State v. Russland Enterprises, Inc.

542 So. 2d 154 | La. Ct. App. | 1989

542 So.2d 154 (1989)

STATE of Louisiana
v.
RUSSLAND ENTERPRISES, INC., et al.

No. KA 88 0995.

Court of Appeal of Louisiana, First Circuit.

April 11, 1989.

Bryan Bush, Dist. Atty., Baton Rouge by Tom Walsh, Asst. Dist. Atty., for plaintiff-appellee.

Joseph Meyers, Jr., New Orleans, for defendants-appellants.

Before WATKINS, CRAIN and ALFORD, JJ.

*155 CRAIN, Judge.

Defendants, Russland Enterprises, Inc., Capitol Adult Video, Inc. Bryan T. Ledet, and Kenneth J. Ledet, were jointly indicted by the East Baton Rouge Parish Grand Jury for eight counts of obscenity, in violation of La.R.S. 14:106. They filed several pre-trial motions, including three separate motions to quash the prosecution. Each of the motions to quash was denied. Thereafter, the defendants pled guilty as charged, reserving their right to appeal the trial court's ruling denying two of the motions to quash. See State v. Crosby, 338 So.2d 584 (La.1976).

The court sentenced Bryan Ledet to a term of two years at hard labor. The sentence was suspended; and the court imposed an unsupervised probation term of five years, with the special conditions that he refrain from selling or renting pornographic material in the Parish of East Baton Rouge without the express permission of the court, and that he not be convicted of a criminal offense during the probationary period. Kenneth Ledet also received a suspended two-year sentence of imprisonment, with a five-year term of unsupervised probation and identical conditions. Russland Enterprises, Inc. and Capitol Adult Video, Inc. were each ordered to make restitution to the court in the amount of $7500.

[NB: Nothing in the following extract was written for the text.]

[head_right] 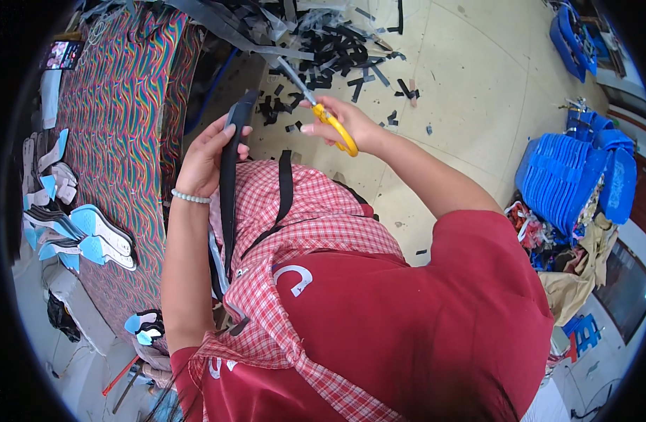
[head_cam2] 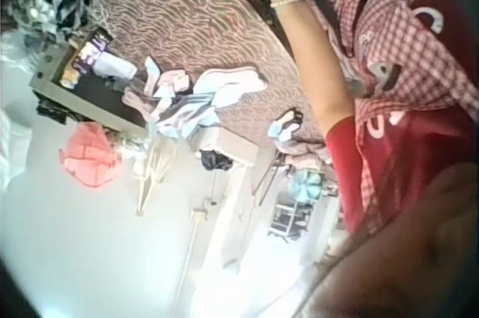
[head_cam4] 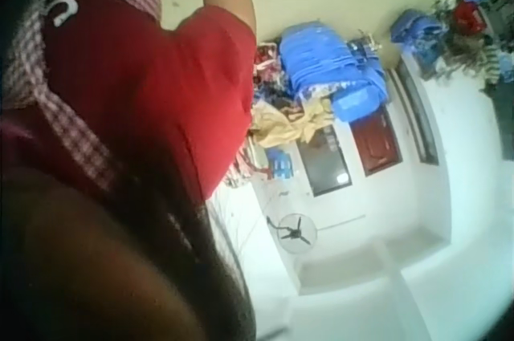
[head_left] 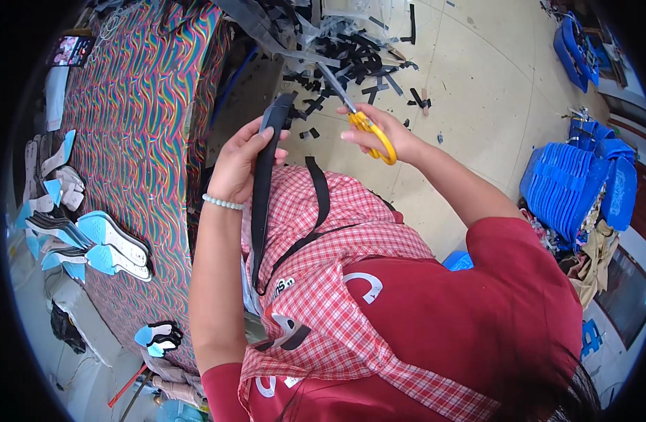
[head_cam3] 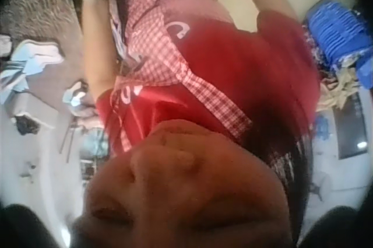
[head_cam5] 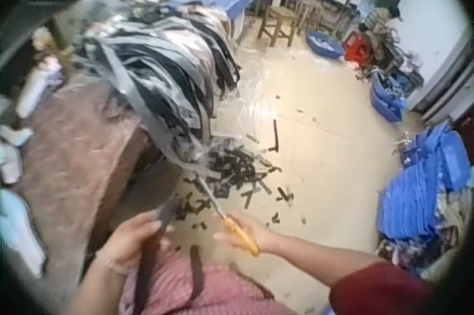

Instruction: The person assembles slipper sandals by attaching black straps to light-blue and white slipper soles. They repeatedly pick up a sole, wrap a strap around it, and trim the excess strap with yellow-handled scissors. Finished units are placed on the table, and the process repeats for multiple pairs.

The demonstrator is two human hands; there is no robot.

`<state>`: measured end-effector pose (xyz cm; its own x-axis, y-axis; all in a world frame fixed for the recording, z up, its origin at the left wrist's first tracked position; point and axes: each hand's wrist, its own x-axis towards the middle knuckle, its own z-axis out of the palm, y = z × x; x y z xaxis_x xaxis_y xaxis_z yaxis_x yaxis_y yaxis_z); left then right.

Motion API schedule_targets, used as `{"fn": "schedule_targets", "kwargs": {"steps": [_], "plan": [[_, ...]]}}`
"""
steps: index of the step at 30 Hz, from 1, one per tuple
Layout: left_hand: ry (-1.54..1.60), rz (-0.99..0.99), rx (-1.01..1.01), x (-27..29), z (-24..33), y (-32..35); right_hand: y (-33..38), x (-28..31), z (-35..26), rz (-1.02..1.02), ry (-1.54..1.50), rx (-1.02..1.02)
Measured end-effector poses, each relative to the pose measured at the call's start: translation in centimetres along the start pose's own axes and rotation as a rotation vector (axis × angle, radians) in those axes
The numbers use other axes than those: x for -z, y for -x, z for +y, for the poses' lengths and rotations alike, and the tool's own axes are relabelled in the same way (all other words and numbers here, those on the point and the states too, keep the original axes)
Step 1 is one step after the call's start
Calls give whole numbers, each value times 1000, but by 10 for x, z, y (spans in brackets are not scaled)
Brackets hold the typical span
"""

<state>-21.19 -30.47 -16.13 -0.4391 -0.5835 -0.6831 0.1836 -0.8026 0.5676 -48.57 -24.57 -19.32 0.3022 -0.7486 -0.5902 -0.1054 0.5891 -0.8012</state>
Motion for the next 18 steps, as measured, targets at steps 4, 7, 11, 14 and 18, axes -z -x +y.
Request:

Defendants appealed, urging three assignments of error. However, this Court has noticed error patent on the face of the record which requires us to remand this matter for further proceedings before we can consider defendants' appeal.

PATENT ERROR

The sentences imposed herein are illegal. Each of the defendants pled guilty to eight counts of obscenity, requiring the imposition of eight separate sentences. The record reflects that instead of imposing separate sentences for each count, the trial court imposed one sentence upon each defendant. Moreover, the sentences imposed upon the two corporate defendants are illegal in two additional respects. The transcript of the sentencing hearing reflects that, as to those defendants, the court suspended all fines and court costs, ordering as a special condition of probation that the businesses pay $7500 in "restitution" to the court, as authorized by La.C. Cr.P. art. 895.1. However, the record does not reflect that the court actually imposed sentences upon the businesses before ordering those sentences suspended and the defendant corporations placed on probation. Further, La.C.Cr.P. art. 895.1 authorizes the court to order a defendant to pay restitution only when the victim or his family has suffered a monetary loss or medical expenses. See La.C.Cr.P. art. 895.1A. Such provision is inapplicable herein. The court may order a defendant to pay a sum to the criminal court fund to defray the costs of operation of that court. La.C. Cr.P. art. 895.1B(2). However, payment ordered under this section is not made in restitution to the court and should not be styled as such.

It is well settled that a defendant can appeal from a final judgment of conviction only where sentence has been imposed. La.C.Cr.P. art. 912C(1); State v. Chapman, 471 So.2d 716 (La.1985). Hence, in the absence of valid sentences, defendants' appeals are not properly before this Court at this time. See State v. Brady, 506 So.2d 802, 803 (La.App. 1st Cir.1987). Accordingly, the invalid sentences imposed by the trial court are vacated; and we remand this matter to the court for sentencing consistent with any sentencing agreement and with the views expressed herein. After resentencing, defendants may perfect a new appeal.

SENTENCES VACATED; REMANDED FOR RESENTENCING.